# Lfts 4/26



## old graybeard (Jan 19, 2006)

Another morning for me calling turkeys. 









Sent from my SM-G892A using Michigan Sportsman mobile app


----------



## old graybeard (Jan 19, 2006)

One crusing hen and I'm heading in for coffee it's chilly out here.

Sent from my SM-G892A using Michigan Sportsman mobile app


----------



## 10mm <3 (Nov 9, 2018)

Cruising hen in Crawford county as well. Came upon this. Not sure what the prints are around it


----------



## Flight of the arrow (Feb 11, 2008)

old graybeard said:


> Another morning for me calling turkeys.
> View attachment 764438
> 
> 
> Sent from my SM-G892A using Michigan Sportsman mobile app


Are you sure that’s not a doe bleat your using ?
Flight


----------



## timbrhuntr (Feb 4, 2009)

Not much gobbling in here this am just the old wiley toms left I guess. Not Michigan but my buddy let me hunt his 40 bow only today. Called in 2 toms but they hung up at 45 too far for bow. Woods are too open right now so they can stand out there gobbling and strutting and see along ways.

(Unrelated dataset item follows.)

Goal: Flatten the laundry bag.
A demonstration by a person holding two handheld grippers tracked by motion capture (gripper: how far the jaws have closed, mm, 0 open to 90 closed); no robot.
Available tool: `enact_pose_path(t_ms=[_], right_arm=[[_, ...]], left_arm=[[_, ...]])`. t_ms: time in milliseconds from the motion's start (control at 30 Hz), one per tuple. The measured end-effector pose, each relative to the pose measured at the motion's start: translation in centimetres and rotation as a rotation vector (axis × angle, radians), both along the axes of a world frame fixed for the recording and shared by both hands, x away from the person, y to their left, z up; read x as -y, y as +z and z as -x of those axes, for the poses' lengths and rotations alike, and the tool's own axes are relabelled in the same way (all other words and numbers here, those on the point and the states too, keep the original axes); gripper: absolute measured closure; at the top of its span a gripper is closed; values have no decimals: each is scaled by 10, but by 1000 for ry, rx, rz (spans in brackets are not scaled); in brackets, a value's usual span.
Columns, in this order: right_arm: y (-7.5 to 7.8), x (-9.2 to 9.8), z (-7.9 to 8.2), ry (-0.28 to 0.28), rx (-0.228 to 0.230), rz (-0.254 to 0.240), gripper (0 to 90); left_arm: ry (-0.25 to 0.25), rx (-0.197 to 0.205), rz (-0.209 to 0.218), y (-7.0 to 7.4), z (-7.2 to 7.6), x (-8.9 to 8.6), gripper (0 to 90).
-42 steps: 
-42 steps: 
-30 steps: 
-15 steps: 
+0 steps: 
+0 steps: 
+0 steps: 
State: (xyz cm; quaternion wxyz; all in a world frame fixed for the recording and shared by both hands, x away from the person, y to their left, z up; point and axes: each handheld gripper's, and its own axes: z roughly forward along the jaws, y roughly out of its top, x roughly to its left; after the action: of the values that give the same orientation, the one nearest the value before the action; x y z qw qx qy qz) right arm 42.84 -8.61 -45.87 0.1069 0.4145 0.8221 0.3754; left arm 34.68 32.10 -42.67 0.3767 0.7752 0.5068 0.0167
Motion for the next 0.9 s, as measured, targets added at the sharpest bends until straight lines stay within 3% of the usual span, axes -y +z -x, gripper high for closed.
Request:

Come on green up ! Funny how when its turkey season the deer walk right past you in bow range lol


----------



## retired dundo (Jul 21, 2015)

Flight of the arrow said:


> Are you sure that’s not a doe bleat your using ?
> Flight


After reading the deer forums in you know deer are just attracted to him


----------



## Hoytman5 (Feb 1, 2008)

old graybeard said:


> One crusing hen and I'm heading in for coffee it's chilly out here.
> 
> Sent from my SM-G892A using Michigan Sportsman mobile app


Coffee and the Gator?


----------



## old graybeard (Jan 19, 2006)

Hoytman5 said:


> Coffee and the Gator?


not that time

Sent from my SM-G892A using Michigan Sportsman mobile app


----------